PURO SEMPLICE E NATURALE NELL’ARTE A FIRENZE TRA CINQUE E SEICENTO Galleria degli Uffizi 17 giugno – 2 novembre 2014

Galleria degli Uffizi

17 giugno – 2 novembre 2014

Giorgio
Vasari nelle pagine delle
Vite (1568) assegnava un ruolo fondativo nella
‘rinascita’ dell’arte moderna ai fiorentini Andrea del Sarto e fra’ Bartolomeo,
affiancandoli ai triumviri Leonardo, Raffaello e Michelangelo. Eccellente e di
elevato ingegno, la loro produzione, incardinata sull’esercizio costante del
disegno, si segnalava per onestà d’invenzione e perfetta imitazione della natura,
dalla carne alla vivezza degli affetti. Oltre un secolo dopo Filippo Baldinucci
nelle
Notizie
de’ professori del disegno
(1681-1728), confermando il dettato
vasariano, vedeva nella fedeltà ai valori espressi da quei capofila di primo
Cinquecento la strategia necessaria per superare l’
impasse manierista, e al tempo stesso per istituire
un linguaggio moderno, aderente alle nuove esigenze spirituali proprie del
Concilio di Trento. In questo quadro il registro neorinascimentale di Santi di
Tito e di Jacopo da Empoli, insistentemente sottolineato dallo storiografo,
costituiva la ragione essenziale per riconoscere a questi due maestri il ruolo
di  riformatori delle arti figurative a
Firenze sullo scadere del Cinquecento.

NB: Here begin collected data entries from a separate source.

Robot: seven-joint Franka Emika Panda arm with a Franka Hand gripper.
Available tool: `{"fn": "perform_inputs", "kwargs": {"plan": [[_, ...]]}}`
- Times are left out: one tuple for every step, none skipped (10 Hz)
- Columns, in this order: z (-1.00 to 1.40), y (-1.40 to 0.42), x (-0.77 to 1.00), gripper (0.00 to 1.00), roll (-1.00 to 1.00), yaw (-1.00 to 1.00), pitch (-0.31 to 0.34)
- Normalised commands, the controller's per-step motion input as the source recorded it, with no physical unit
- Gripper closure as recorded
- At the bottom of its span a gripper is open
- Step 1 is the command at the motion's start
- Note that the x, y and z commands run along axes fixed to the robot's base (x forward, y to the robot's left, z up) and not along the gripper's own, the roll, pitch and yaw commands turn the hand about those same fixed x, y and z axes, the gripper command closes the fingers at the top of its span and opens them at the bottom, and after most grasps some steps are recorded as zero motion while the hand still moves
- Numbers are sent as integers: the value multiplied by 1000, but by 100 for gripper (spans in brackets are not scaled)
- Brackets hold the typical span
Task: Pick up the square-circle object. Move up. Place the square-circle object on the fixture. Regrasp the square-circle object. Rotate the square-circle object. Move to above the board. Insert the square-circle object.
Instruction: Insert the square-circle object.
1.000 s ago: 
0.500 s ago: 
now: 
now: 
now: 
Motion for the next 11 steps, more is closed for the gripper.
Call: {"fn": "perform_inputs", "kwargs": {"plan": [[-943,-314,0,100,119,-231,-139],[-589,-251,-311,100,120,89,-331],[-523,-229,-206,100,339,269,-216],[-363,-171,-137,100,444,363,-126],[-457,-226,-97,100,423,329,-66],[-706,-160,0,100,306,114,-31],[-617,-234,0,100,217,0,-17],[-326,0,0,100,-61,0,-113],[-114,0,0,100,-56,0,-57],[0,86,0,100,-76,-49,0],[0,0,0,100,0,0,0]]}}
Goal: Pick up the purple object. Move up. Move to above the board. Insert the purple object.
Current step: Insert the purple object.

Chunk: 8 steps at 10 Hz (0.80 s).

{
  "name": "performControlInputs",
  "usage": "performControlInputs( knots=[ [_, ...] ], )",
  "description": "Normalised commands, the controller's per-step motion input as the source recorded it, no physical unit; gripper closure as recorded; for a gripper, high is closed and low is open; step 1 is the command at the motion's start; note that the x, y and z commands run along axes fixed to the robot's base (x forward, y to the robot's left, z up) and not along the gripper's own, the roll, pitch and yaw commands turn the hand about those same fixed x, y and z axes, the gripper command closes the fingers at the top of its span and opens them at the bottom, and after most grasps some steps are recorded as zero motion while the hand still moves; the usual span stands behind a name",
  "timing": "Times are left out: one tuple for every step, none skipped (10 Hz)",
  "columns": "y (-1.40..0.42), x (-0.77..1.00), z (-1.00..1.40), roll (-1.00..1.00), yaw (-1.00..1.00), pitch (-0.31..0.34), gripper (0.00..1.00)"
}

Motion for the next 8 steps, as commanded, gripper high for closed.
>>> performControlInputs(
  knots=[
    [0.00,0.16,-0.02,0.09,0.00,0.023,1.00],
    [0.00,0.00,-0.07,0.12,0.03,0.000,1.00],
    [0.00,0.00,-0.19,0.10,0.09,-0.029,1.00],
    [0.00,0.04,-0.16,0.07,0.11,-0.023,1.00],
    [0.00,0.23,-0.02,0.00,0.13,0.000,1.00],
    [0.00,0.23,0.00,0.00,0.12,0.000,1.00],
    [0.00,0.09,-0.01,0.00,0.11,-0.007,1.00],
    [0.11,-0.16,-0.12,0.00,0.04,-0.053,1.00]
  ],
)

La strenua difesa, al limite dell’autarchia,
di una tradizione fiorentina fondata sulla perfetta misura e serena
espressività, intimamente confidenziale, interessata alla resa accostante del
dato quotidiano, in una semplicità di schemi talora arcaizzante, dalla tecnica
pittorica nitida e compatta, avrebbe trovato ulteriori paladini fino alla metà
del Seicento, in particolare con l’emblematica personalità di Lorenzo Lippi.

Pur
dichiarando apertamente la grandezza di questi artisti, Vasari e Baldinucci non
nascondevano la loro predilezione, l’uno per una
grandeur romana, l’altro per una libera sensibilità
barocca, condizionando forse con ciò la fortuna storiografica di questa linea e
la sua popolarità. Così solo a partire dagli anni Venti del Novecento con
Hermann Voss, e dagli anni Cinquanta e Sessanta con le originali intuizioni e
le lucide analisi di Mina Gregori e Fiorella Sricchia, si è cominciato a
ritessere quel sottile filo che legava i maestri del primo Cinquecento a quelli
del Seicento maturo, precisandone il carattere di novità nella tradizione.

La
mostra punta ad illustrare questa identità dell’arte fiorentina, attraverso un
ricco e serrato contrappunto tra pittura e scultura, articolato in nove sezioni
che raggruppano circa ottanta opere e trentacinque artisti. Dopo una
scenografica ouverture dedicata a due protagonisti emblematici, Andrea del
Sarto e Santi di Tito (sezione 1), e dopo un omaggio al disegno dal vero come
strumento di conoscenza (sezione 2), nella prima parte della mostra (sezioni
3-6) si potrà seguire in senso diacronico la persistenza di piacevole chiarezza
e quieta grandezza di questo corso dell’arte fiorentina, restituendo così,
accanto ai maestri fondatori, un più adeguato ruolo ai Della Robbia e ai
Sansovino, a Franciabigio, Bugiardini e Sogliani, artisti ‘mediatori’ verso
Bronzino, Poggini, Giovanni Bandini e la più tarda generazione di Ciampelli,
Tarchiani, Vannini e Antonio Novelli. Nella seconda parte (sezioni 7-9), si
potrà verificare, in un confronto diretto incentrato su tre temi (l’espressione
degli affetti, l’evidenza degli oggetti quotidiani, la nobile semplicità degli
eventi sacri), l’effettiva consistenza di questo particolare lascito culturale.
Ne scaturisce una connotazione delle arti figurative in linea con le nuove
forme di spiritualità variamente ispirate alla tradizione di austerità
savonaroliana. Non manca infine un’evidente consonanza con gli svolgimenti
puristici del dibattito sulla lingua, elaborati in seno all’Accademia
Fiorentina e a quella della Crusca.

La
mostra offre dunque l’occasione di sovvertire il luogo comune di una cultura
civica fiorentina passatista, disvelando i mutamenti semantici e le istanze di
novità insiti nella fedeltà all’antico dei suoi artefici, e dunque, invertendo
una celebre formula critica, di mettere in luce la ‘novità della tradizione’.